MS is an inflammatory autoimmune-mediated disease of the nervous system characterised by recurrent relapses followed by periods of remission. After trauma, it is the second most common neurological disability to affect young and middle-aged adults. It affects twice as many women as men, with the relapsing forms of MS the most common.

Patients with MS display a range of symptoms that arise from demyelination (loss of myelin sheath) in the central nervous system (CNS), which includes the brain, spinal cord and optic nerves.

While symptoms vary between patients, they commonly include blurred vision, slurred speech, numbness or tingling in the limbs and problems with balance and coordination, due to the loss of control over vital functions such as seeing, walking and talking.

Alemtuzumab is a highly specific MAb that binds to the CD52 cell surface antigen present on B and T cells as well as natural killer cells and monocytes where it induces antibody-dependent cytotoxicity and cell death (apoptosis). By targeting cells implicated in autoimmune–mediated destruction of the nervous system, alemtuzumab suppresses the immune attack and may help address the root cause of MS.

Alemtuzumab advances to Phase III in MS

A growing body of data suggest that treatment with alemtuzumab may be effective in patients with relapsing-remitting MS and potentially more effective than existing treatments.
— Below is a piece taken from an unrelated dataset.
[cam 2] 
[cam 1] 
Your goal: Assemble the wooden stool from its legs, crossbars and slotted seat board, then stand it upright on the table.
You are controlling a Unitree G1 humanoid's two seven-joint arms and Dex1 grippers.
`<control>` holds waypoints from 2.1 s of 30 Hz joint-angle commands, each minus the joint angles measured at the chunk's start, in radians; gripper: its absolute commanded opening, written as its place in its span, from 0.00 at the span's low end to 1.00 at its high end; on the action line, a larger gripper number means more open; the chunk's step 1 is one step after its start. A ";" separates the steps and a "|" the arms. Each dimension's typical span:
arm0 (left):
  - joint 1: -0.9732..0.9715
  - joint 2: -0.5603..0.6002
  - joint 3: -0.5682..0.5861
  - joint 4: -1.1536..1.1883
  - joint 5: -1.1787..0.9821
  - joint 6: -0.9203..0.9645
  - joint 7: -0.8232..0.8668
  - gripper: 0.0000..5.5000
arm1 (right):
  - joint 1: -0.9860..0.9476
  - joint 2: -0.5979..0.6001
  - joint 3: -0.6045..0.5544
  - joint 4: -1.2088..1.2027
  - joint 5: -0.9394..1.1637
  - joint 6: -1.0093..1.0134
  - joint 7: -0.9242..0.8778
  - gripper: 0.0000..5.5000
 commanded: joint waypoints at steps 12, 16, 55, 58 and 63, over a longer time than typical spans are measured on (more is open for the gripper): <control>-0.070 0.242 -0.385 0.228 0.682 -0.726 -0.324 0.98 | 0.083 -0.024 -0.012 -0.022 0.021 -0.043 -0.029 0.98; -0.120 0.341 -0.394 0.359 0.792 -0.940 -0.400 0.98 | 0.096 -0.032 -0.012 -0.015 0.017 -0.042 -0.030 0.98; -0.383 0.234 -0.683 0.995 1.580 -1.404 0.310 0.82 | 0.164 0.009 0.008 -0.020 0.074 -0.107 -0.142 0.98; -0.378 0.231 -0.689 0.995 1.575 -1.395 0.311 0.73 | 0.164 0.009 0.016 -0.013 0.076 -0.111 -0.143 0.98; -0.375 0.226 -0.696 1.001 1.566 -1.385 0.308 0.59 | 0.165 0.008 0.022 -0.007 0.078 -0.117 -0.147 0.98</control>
In the CAMMS223 Phase II trial, involving 334 treatment-naïve MS patients, the proportion of clinically disease-free patients was significantly higher in alemtuzumab-treated patients than in the interferon beta-1a (Rebif) group over three years: 86 vs 63% at year 1, 81 vs 48% at year 2, and 71 vs 39% at year 3; p-values <0.0001. 'Clinically disease-free' was defined as the absence of both relapses and sustained accumulation of disability during the assessment period.

With Bayer support, Genzyme initiated two Phase III trials. CARE-MS I (Comparison of Alemtuzumab and Rebif Efficacy in Multiple Sclerosis), a randomised, rater-blinded study, will compare alemtuzumab to interferon beta-1a (Rebif) in treatment naive patients with relapsing-remitting MS. In contrast, the CARE-MS II trial will study patients who have continued to relapse while on approved MS therapies.

Bayer MS portfolio

The advent of the first generation of disease-modifying drugs, which include interferon beta-1a and 1b as well as glatiramer acetate, represented an important advance in the treatment of MS when introduced into clinical practice. Approved for the treatment of relapsing forms of MS, they reduce the frequency and severity of exacerbations as well as the number of lesions seen on MRI.

Bayer Schering Pharma (the pharmaceutical arm of Bayer HealthCare) is an established player in this market with Betaferon (interferon beta-Ib), the first disease-modifying drug to be introduced for MS. With alemtuzumab, the company has the potential to expand its treatment options for MS patients. At present, alemtuzumab is only an investigational agent for MS and its use is confined to the formal clinical trial setting where patient safety can be closely monitored.

Marketing commentary

Multiple sclerosis is a chronic and disabling disease, with healthcare costs disproportionate to the numbers affected. In the US alone, costs are estimated to exceed $10bn a year. The introduction of interferon beta-1a revolutionised treatment for many patients with MS and fuelled the growth of the worldwide market for MS therapies.

Drug safety has been a concern with some newer MS treatments and is something on which regulatory authorities are increasingly focusing attention. As a licensed medication, alemtuzumab has a well-documented side-effect profile, of which immune thrombocytopaenic purpura is a recognised serious side effect.